Every line in the entries that holds "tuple" should be identified and copied.

---

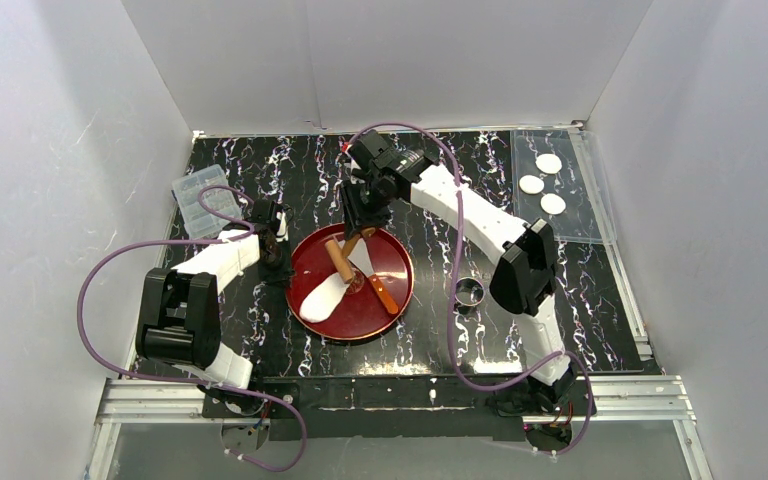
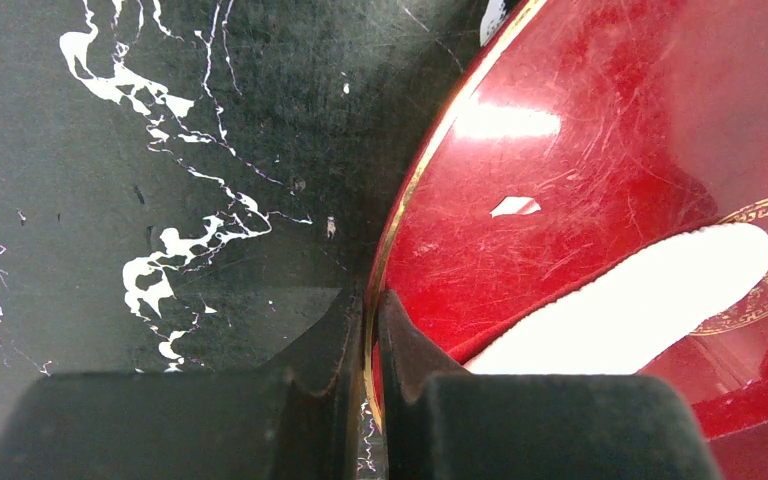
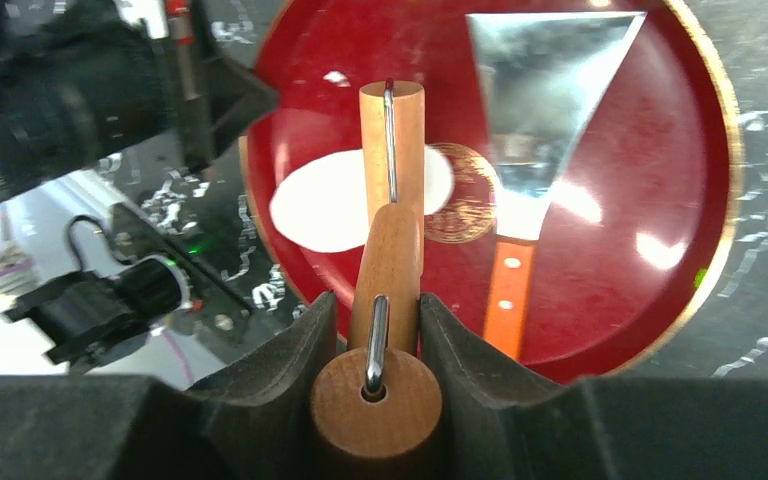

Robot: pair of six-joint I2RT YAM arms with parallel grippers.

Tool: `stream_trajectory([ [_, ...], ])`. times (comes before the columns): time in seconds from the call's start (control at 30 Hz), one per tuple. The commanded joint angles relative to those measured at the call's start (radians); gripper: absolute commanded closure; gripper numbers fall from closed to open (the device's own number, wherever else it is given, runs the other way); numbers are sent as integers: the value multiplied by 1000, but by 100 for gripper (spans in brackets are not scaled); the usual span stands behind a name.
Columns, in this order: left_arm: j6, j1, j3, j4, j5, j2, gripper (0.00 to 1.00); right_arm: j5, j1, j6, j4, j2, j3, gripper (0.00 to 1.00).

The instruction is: Roll out the dumpling wrappers from the dough

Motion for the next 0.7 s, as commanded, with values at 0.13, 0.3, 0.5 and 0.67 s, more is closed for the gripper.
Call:
stream_trajectory([
  [0.13,8,1,6,-9,-46,-25,100,-152,40,142,106,23,-59,99],
  [0.3,8,1,6,-9,-47,-27,100,-22,42,115,56,82,-107,99],
  [0.5,8,1,6,-8,-44,-19,100,246,42,-6,-136,135,-136,99],
  [0.67,6,1,11,-9,-39,-9,100,377,30,-43,-141,78,-246,99],
])
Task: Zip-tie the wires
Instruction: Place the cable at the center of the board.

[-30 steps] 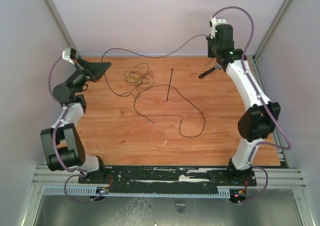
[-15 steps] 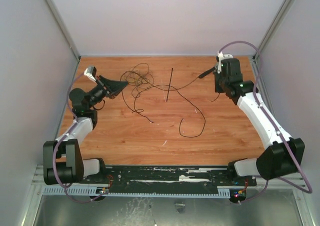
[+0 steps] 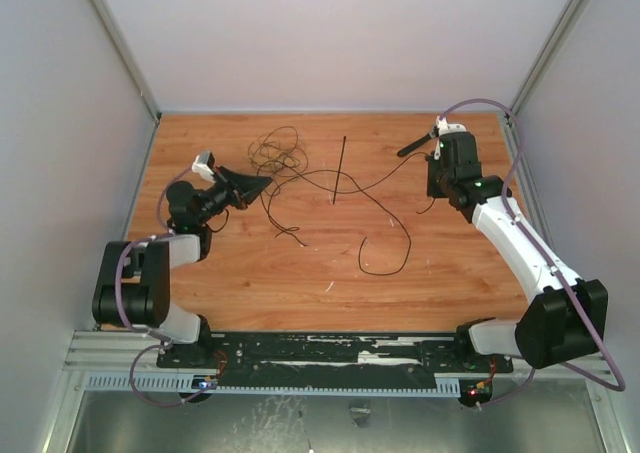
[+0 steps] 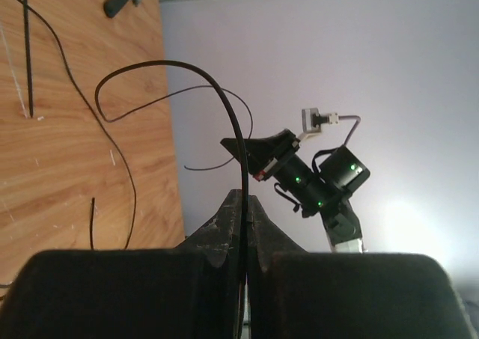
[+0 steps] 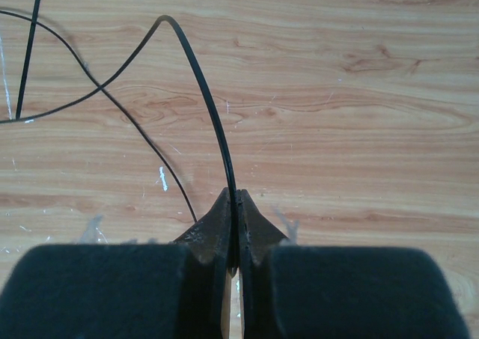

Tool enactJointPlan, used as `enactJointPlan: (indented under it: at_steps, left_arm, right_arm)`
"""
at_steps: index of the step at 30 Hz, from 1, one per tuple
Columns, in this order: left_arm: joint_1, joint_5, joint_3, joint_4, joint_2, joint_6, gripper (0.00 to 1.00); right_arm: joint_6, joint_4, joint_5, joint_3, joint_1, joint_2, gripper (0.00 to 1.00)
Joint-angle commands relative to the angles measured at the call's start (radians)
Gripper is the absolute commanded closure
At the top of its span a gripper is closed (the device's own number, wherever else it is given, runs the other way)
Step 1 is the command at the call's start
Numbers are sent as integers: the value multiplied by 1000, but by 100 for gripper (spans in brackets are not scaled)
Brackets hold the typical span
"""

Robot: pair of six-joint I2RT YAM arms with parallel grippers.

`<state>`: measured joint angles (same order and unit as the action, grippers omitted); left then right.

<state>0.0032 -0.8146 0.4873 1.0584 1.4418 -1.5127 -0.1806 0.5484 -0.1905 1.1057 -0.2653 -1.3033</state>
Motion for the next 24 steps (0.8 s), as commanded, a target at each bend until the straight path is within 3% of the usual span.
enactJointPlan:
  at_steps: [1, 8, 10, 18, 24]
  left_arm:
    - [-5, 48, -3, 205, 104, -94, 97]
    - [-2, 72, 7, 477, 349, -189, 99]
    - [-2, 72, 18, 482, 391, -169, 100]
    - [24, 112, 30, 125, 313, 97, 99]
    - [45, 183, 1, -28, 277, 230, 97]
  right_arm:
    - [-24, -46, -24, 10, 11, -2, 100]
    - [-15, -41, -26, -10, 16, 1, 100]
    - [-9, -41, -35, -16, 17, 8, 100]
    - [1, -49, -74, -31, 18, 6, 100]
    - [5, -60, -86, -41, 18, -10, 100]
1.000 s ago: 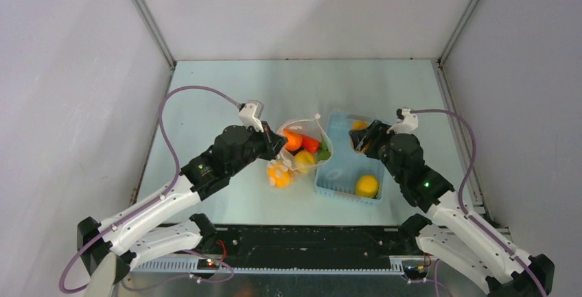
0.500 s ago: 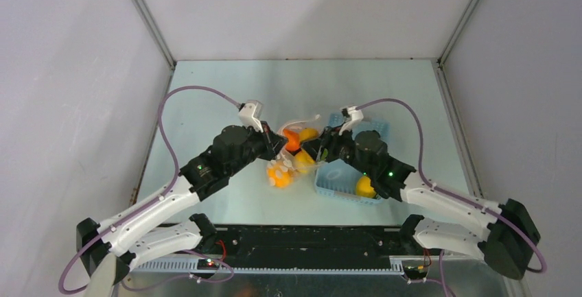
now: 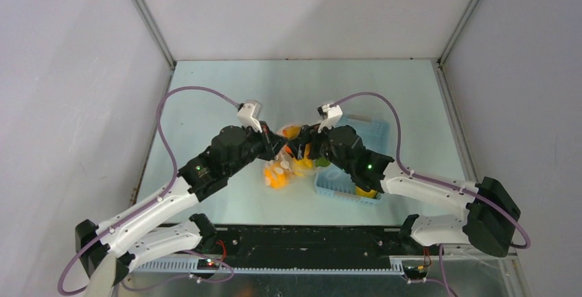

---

== Task response ==
Tool: `stream_trajectory([ [_, ...], ])`. times (comes before the columns): time in seconds from the call's start (control at 30 Hz), one per tuple. The commanded joint angles relative to those measured at the call's start (radians); gripper: absolute commanded closure; gripper numbers fall from closed to open (the device's own number, wherever else it is given, runs the other way); numbers are sent as integers: the value multiplied by 1000, but by 100 for gripper (spans in brackets are not scaled); the usual span stands behind a name.
at_steps: index of the step at 30 Hz, from 1, one per tuple

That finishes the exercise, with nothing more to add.